Signal class, e.g. for b-tagging "bjets", by default None

None
key str | None

Identifier for roc curve e.g. tagger, by default None

None
ratio_group str | None

Identifies the reference ROC group for ratio calculation, by default None

None
use_bkg_eff bool

Correct error calculation for background efficiency ROCs instead of background rejection, by default False

False
**kwargs typing.Any

Keyword arguments passed to puma.PlotLineObject

{}

Raises:

Type Description
ValueError

If sig_eff and bkg_rej have a different shape

Source code in puma/roc.py
def __init__(
    self,
    sig_eff: np.ndarray,
    bkg_rej: np.ndarray,
    n_test: float | None = None,
    rej_class: str | Label = None,
    signal_class: str | None = None,
    key: str | None = None,
    ratio_group: str | None = None,
    use_bkg_eff: bool = False,
    **kwargs: Any,
) -> None:
    super().__init__(**kwargs)
    if len(sig_eff) != len(bkg_rej):
        raise ValueError(
            f"The shape of `sig_eff` ({np.shape(sig_eff)}) and `bkg_rej` "
            f"({np.shape(bkg_rej)}) have to be identical."
        )
    self.sig_eff = sig_eff
    self.bkg_rej = bkg_rej
    self.n_test = None if n_test is None else float(n_test)
    self.signal_class = signal_class
    self.rej_class = rej_class.name if isinstance(rej_class, Label) else rej_class
    self.key = key
    self.ratio_group = ratio_group or str(rej_class)
    self.use_bkg_eff = use_bkg_eff
    self.kwargs = kwargs

    # Check that the rejection class is a string
    if self.rej_class and not isinstance(self.rej_class, str):
        raise ValueError(
            f"'rej_class' must either be a string or a Label!

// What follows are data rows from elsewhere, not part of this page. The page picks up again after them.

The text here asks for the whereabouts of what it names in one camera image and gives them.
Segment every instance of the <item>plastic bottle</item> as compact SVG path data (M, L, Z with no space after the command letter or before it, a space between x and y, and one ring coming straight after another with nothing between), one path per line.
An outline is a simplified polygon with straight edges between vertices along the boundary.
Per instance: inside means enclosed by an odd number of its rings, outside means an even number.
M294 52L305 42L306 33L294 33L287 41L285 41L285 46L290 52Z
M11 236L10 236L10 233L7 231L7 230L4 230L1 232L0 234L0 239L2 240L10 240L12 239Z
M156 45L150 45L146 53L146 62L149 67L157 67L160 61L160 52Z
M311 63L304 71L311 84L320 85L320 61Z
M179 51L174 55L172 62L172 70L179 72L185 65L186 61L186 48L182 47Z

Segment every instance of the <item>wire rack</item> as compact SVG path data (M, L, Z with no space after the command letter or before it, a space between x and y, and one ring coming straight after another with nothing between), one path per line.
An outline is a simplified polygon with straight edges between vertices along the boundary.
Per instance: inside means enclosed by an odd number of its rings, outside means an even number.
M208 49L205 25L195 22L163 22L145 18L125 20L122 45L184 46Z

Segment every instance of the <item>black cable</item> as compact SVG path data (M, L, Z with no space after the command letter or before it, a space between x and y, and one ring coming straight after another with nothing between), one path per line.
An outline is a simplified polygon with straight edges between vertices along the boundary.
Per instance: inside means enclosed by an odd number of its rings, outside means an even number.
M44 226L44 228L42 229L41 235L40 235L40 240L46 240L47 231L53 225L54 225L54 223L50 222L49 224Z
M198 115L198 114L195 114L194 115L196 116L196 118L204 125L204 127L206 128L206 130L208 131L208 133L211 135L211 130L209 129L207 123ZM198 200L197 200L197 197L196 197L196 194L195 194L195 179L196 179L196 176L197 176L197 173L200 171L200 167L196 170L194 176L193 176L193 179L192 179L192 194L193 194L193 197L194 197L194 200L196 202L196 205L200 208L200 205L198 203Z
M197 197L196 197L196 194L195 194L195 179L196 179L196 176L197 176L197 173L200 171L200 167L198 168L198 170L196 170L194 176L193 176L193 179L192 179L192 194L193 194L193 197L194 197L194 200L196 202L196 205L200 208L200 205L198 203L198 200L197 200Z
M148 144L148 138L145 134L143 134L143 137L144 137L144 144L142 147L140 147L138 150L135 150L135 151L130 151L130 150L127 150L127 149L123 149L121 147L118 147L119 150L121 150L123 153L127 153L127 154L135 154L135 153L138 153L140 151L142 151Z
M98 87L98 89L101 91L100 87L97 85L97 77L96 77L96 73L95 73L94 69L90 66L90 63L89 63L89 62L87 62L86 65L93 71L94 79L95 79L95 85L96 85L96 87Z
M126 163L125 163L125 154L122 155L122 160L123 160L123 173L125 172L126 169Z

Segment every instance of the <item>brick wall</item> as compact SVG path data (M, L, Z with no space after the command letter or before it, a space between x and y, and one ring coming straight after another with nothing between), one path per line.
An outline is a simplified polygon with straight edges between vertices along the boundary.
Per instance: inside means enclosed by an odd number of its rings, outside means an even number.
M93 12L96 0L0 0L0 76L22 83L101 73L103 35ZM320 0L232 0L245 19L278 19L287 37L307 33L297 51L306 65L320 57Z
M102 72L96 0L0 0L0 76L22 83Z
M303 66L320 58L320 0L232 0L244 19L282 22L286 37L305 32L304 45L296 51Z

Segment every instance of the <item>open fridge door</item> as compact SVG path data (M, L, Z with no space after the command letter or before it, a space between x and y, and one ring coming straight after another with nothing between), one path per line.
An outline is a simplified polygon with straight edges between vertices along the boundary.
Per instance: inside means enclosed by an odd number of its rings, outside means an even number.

You gave {type(self.rej_class)}"
        )

args_to_store property #

Returns the arguments that need to be stored/loaded.

Returns:

Type Description
dict[str, typing.Any]

Dict with the arguments

non_zero property #

Abstraction of non_zero_mask.

Returns:

Type Description
numpy.array

Masked signal efficiency

numpy.array

Masked background rejection

non_zero_mask property #

Masking points where rejection is 0 and no signal efficiency change present.

Returns:

Type Description
numpy.array

Masked indices

binomial_error #

Calculate binomial error of roc curve.

Parameters:

Name Type Description Default
norm bool

If True calulate relative error, by default False

False
n_test float | None

Number of events used to calculate the background efficiencies. For weighted samples, pass N_eff = (sum w)^2 / sum(w^2). By default None

None

Returns:

Type Description
numpy.ndarray

Binomial error

Raises:

Type Description
ValueError

If no n_test was provided

Source code in puma/roc.py
def binomial_error(self, norm: bool = False, n_test: float | None = None) -> np.ndarray:
    """Calculate binomial error of roc curve.

    Parameters
    ----------
    norm : bool, optional
        If True calulate relative error, by default False
    n_test : float | None
        Number of events used to calculate the background efficiencies.
        For weighted samples, pass N_eff = (sum w)^2 / sum(w^2).
        By default None

    Returns
    -------
    np.ndarray
        Binomial error

    Raises
    ------
    ValueError
        If no `n_test` was provided
    """
    if n_test is None:
        n_test = self.n_test
    if n_test is None:
        raise ValueError("No `n_test` provided, cannot calculate binomial error!")
    if self.use_bkg_eff:
        return calculate_efficiency_error(self.bkg_rej[self.non_zero_mask], n_test, norm=norm)
    return calculate_rejection_error(self.bkg_rej[self.non_zero_mask], n_test, norm=norm)

divide #

Calculate ratio between the roc curve and another roc.

Parameters:

Name Type Description Default
roc_comp puma.roc.Roc

Second roc curve to calculate ratio with

required
inverse bool

If False the ratio is calculated this_roc / roc_comp, if True the inverse is calculated

False

Returns:

Type Description
tuple[numpy.ndarray, numpy.ndarray, numpy.ndarray]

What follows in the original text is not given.